Le manque de transparence afflige tant la Bourse de Lisbonne que le marché des emprunts d’Etat, sur fond de craintes d’une intervention publique
Benoît Menou

L’inquiétude grandit chaque jour quant à la situation financière réelle du groupe diversifié portugais Espirito Santo, principal actionnaire notamment de Banco Espirito Santo (BES). Deux semaines après avoir placé la note Ba3 de la banque sous revue en vue d’une éventuelle dégradation, Moody’s a sévi hier en dégradant de trois crans à Caa2 la note allouée à son principal actionnaire (à 25,1%), Espirito Santo Financial Group (ESFG).

L’agence dénonce un «manque de transparence» relatif aux liens existant entre ESFG et les autres holdings du groupe, Rio Forte (son actionnaire à 49,3%) ou Espirito Santo International (ESI), unique actionnaire de Rio Forte et regroupant les intérêts de la famille fondatrice. Le groupe a révélé le mois dernier qu’un audit avait mis au jour des irrégularités comptables au sein d’ESI.

Hier, le titre BES a abandonné 4,65% en clôture à 0,62 euro, après un plus bas de 0,58 euro à mi-séance. L’indice PSI de la Bourse de Lisbonne a cédé 2,13%. Sur le front des emprunts d’Etat, le rendement du 10 ans a gagné 12 points de base à 3,75%, après s’être envolé jusqu’à 3,88%.

Bien plus que par la réaction de Moody’s, les marchés ont été troublés par l’annonce de différés de paiement sur certains billets de trésorerie vendus par les holdings à BES et à certains clients privés de la banque. Les émetteurs envisageraient une conversion partielle de la dette en actions accompagnée d’un rééchelonnement des créances.
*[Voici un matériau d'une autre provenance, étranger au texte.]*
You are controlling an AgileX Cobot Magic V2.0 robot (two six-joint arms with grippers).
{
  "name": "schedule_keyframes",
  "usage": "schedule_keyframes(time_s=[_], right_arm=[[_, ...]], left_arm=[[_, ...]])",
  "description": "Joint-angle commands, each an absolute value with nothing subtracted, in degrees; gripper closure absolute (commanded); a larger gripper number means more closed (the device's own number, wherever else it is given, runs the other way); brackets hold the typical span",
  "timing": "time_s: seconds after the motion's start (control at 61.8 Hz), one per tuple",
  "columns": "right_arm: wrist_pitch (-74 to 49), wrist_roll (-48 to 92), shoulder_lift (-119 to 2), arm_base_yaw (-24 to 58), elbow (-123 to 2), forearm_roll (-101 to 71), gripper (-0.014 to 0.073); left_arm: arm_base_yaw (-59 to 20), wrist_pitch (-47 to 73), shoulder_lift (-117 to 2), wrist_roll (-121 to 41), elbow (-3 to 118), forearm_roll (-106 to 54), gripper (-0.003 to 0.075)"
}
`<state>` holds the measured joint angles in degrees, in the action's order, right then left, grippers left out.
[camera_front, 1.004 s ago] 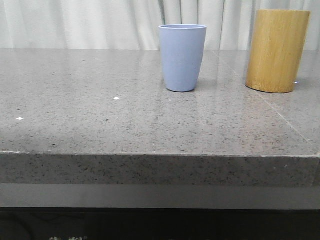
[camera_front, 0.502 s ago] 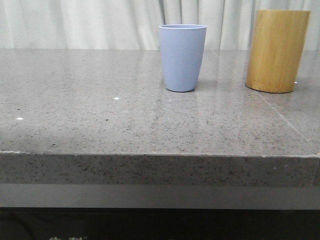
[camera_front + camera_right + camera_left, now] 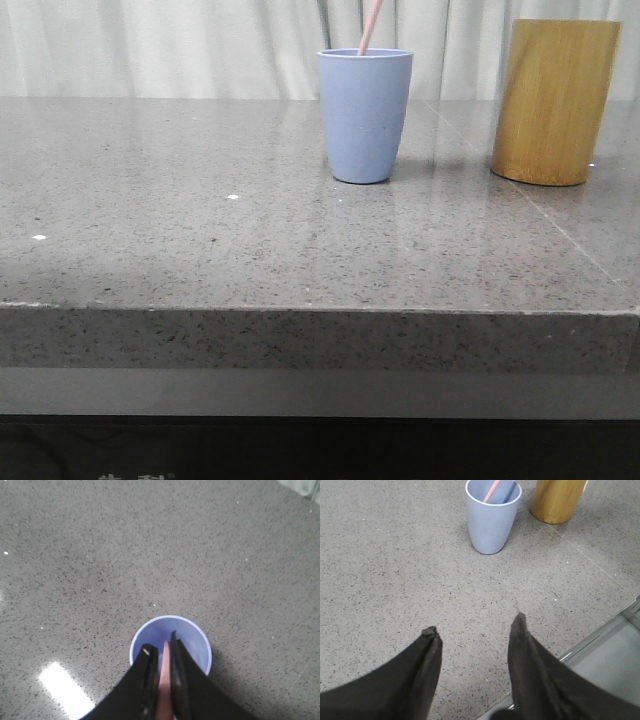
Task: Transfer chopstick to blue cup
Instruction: 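Carry the pink chopstick with the right gripper over the blue cup and lower it in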
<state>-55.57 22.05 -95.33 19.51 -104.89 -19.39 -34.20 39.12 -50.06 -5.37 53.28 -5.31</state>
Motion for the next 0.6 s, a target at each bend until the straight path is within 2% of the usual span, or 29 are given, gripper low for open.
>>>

La «grande question» demeure pourtant selon l’analyste Steve Hussey d’AllianceBernstein celle de savoir si l’Etat portugais sera contraint d’entrer dans la partie en soutenant financièrement le groupe ébranlé afin d’éviter des «répercussions systémiques». La banque centrale a souhaité confirmer hier son jugement du 3 juillet selon lequel la solvabilité de Banco Espirito Santo restait «solide», notamment grâce à l’augmentation de capital d’un milliard d’euros réalisée le mois dernier. Il n’empêche que les récentes rumeurs «confirment les soupçons des investisseurs quant à d’importants problèmes à la tête du groupe», s’est désolé Roger Francis, analyste chez Mizuho International.

C’est dans ce contexte que les actionnaires de BES ont rendez-vous le 31 juillet pour valider la nomination de Vitor Bento en tant que premier directeur général étranger à la famille fondatrice.